* **What to do**: Please restate the lines shown below exactly, every one of them.

* **Raw data**:
/---
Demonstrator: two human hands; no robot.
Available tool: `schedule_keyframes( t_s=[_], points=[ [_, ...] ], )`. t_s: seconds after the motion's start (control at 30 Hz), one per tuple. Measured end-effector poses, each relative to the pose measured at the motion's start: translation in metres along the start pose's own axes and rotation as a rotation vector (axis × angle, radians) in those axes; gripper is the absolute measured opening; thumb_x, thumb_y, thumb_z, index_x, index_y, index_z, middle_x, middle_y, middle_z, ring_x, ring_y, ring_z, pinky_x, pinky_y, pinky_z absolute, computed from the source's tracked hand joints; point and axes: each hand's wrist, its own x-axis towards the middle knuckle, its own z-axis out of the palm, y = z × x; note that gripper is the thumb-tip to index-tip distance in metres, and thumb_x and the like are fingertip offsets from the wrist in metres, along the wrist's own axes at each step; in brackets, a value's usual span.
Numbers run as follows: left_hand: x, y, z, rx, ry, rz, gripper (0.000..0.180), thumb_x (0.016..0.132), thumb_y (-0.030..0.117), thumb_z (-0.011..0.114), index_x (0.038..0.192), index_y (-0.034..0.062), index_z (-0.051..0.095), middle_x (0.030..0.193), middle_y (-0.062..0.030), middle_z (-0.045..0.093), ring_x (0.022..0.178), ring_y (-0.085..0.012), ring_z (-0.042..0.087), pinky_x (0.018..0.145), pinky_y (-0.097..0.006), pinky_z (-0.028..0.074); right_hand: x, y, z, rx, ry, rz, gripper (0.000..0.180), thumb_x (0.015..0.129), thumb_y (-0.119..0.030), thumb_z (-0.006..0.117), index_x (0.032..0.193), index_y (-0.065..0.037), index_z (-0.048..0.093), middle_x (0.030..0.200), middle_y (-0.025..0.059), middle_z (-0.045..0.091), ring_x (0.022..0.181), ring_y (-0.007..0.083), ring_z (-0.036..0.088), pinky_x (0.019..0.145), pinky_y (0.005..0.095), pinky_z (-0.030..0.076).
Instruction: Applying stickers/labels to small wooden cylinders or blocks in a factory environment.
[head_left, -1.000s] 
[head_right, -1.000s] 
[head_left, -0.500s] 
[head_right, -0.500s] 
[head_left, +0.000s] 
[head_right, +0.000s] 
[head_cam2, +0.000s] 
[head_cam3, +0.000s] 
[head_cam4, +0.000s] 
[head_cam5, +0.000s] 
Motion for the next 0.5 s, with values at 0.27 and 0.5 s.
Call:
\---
* **Output of the task**:
Demonstrator: two human hands; no robot.
Available tool: `schedule_keyframes( t_s=[_], points=[ [_, ...] ], )`. t_s: seconds after the motion's start (control at 30 Hz), one per tuple. Measured end-effector poses, each relative to the pose measured at the motion's start: translation in metres along the start pose's own axes and rotation as a rotation vector (axis × angle, radians) in those axes; gripper is the absolute measured opening; thumb_x, thumb_y, thumb_z, index_x, index_y, index_z, middle_x, middle_y, middle_z, ring_x, ring_y, ring_z, pinky_x, pinky_y, pinky_z absolute, computed from the source's tracked hand joints; point and axes: each hand's wrist, its own x-axis towards the middle knuckle, its own z-axis out of the palm, y = z × x; note that gripper is the thumb-tip to index-tip distance in metres, and thumb_x and the like are fingertip offsets from the wrist in metres, along the wrist's own axes at each step; in brackets, a value's usual span.
Numbers run as follows: left_hand: x, y, z, rx, ry, rz, gripper (0.000..0.180), thumb_x (0.016..0.132), thumb_y (-0.030..0.117), thumb_z (-0.011..0.114), index_x (0.038..0.192), index_y (-0.034..0.062), index_z (-0.051..0.095), middle_x (0.030..0.193), middle_y (-0.062..0.030), middle_z (-0.045..0.093), ring_x (0.022..0.178), ring_y (-0.085..0.012), ring_z (-0.042..0.087), pinky_x (0.018..0.145), pinky_y (-0.097..0.006), pinky_z (-0.028..0.074); right_hand: x, y, z, rx, ry, rz, gripper (0.000..0.180), thumb_x (0.015..0.129), thumb_y (-0.119..0.030), thumb_z (-0.006..0.117), index_x (0.032..0.193), index_y (-0.065..0.037), index_z (-0.048..0.093), middle_x (0.030..0.200), middle_y (-0.025..0.059), middle_z (-0.045..0.091), ring_x (0.022..0.181), ring_y (-0.007..0.083), ring_z (-0.036..0.088), pinky_x (0.019..0.145), pinky_y (0.005..0.095), pinky_z (-0.030..0.076).
Instruction: Applying stickers/labels to small wooden cylinders or blocks in a factory environment.
[head_left, -1.000s] 
[head_right, -1.000s] 
[head_left, -0.500s] 
[head_right, -0.500s] 
[head_left, +0.000s] 
[head_right, +0.000s] 
[head_cam2, +0.000s] 
[head_cam3, +0.000s] 
[head_cam4, +0.000s] 
[head_cam5, +0.000s] 
Motion for the next 0.5 s, with values at 0.27 and 0.5 s.
Call:

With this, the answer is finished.